I believe that honesty is hard for me to find because I’m not honest myself. (I know this isn’t the typical blog for around Christmas and New Year but this year hasn’t been typical for me, so why start now?) I fear honesty. I fear it because if people know the real me… the disappointment will flow in like a flood. I’ve been analyzing myself for a few weeks now; realizing that one fear connects to another… causing a chain reaction. Not that I didn’t know this… I guess I just never took the time to stop and think about it. Just one of the many things (I’m sure) I should have stopped to think about. I’m not sure which should be the subject; fear or honesty… you pick.

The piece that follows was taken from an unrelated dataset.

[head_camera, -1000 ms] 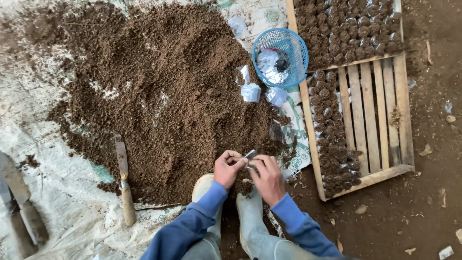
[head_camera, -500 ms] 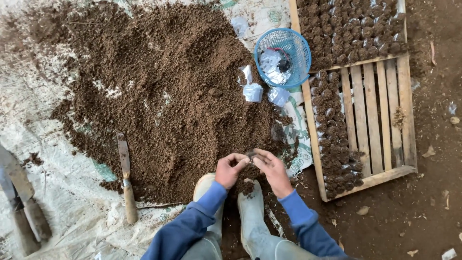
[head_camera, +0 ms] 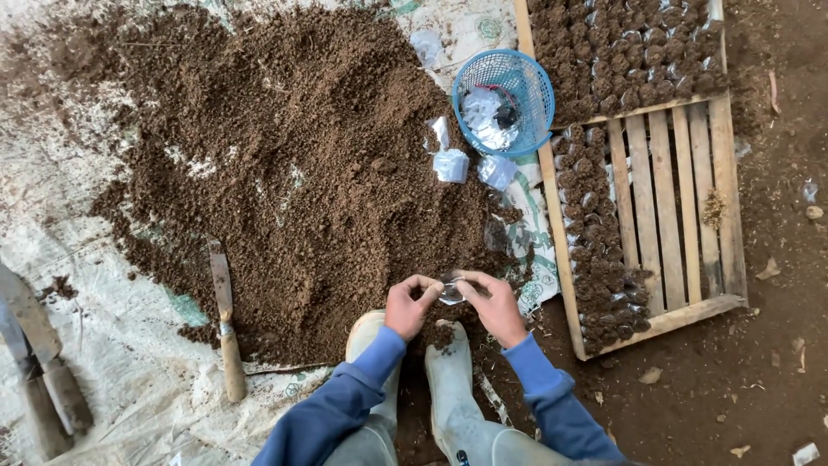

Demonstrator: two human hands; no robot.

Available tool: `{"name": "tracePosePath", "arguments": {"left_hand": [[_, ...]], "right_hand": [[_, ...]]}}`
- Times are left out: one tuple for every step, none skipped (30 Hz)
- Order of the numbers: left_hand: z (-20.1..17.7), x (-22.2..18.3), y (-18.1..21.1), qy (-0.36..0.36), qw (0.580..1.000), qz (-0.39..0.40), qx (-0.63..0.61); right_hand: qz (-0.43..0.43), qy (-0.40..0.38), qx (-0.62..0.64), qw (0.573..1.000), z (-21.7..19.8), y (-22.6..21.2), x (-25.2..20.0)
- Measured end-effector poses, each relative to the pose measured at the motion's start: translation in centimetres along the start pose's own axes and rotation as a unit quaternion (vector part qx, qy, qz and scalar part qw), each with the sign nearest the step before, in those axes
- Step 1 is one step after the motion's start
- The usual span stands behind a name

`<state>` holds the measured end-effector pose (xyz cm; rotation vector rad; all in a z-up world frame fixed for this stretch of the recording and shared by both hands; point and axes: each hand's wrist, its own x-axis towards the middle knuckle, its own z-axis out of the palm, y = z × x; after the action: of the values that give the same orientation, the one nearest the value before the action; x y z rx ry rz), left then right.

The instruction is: A person is seen sitting on the ground, forming small balls of moist soil by hand and placing each one into a small, clear plastic bag. These bagged soil balls are then neatly arranged in a wooden tray.

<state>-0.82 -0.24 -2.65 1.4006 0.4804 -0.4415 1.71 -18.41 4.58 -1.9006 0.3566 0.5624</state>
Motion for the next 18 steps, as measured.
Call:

Often throughout the day I lack the strength to say how I ACCTUALLY feel… or tell the ACCTUAL story. Some call them exaggerations or white lies… I’m not sure what to call them. For me there is this inclination in the back of my head always wanting me to manipulate truths to make them sound more pleasing. I do this because I need approval from others. It’s quite the exhausting life. I’m tired of this life.
A truth that I do know is that God is in this. That God has placed a peace in me… and this will be okay. A truth I do know is that this delay is not a punishment… or consequence… This delay is for a reason… a purpose, and I am okay with that. A truth that I do know is that I am seeking change… and that change comes with a high price… and I am okay with that.
I’m not giving false hope or a reason to grieve… I’m not asking for approval or praise… This is where I’m at; desperately longing for truth and willing to go where He sends me, beyond that are only possibilities.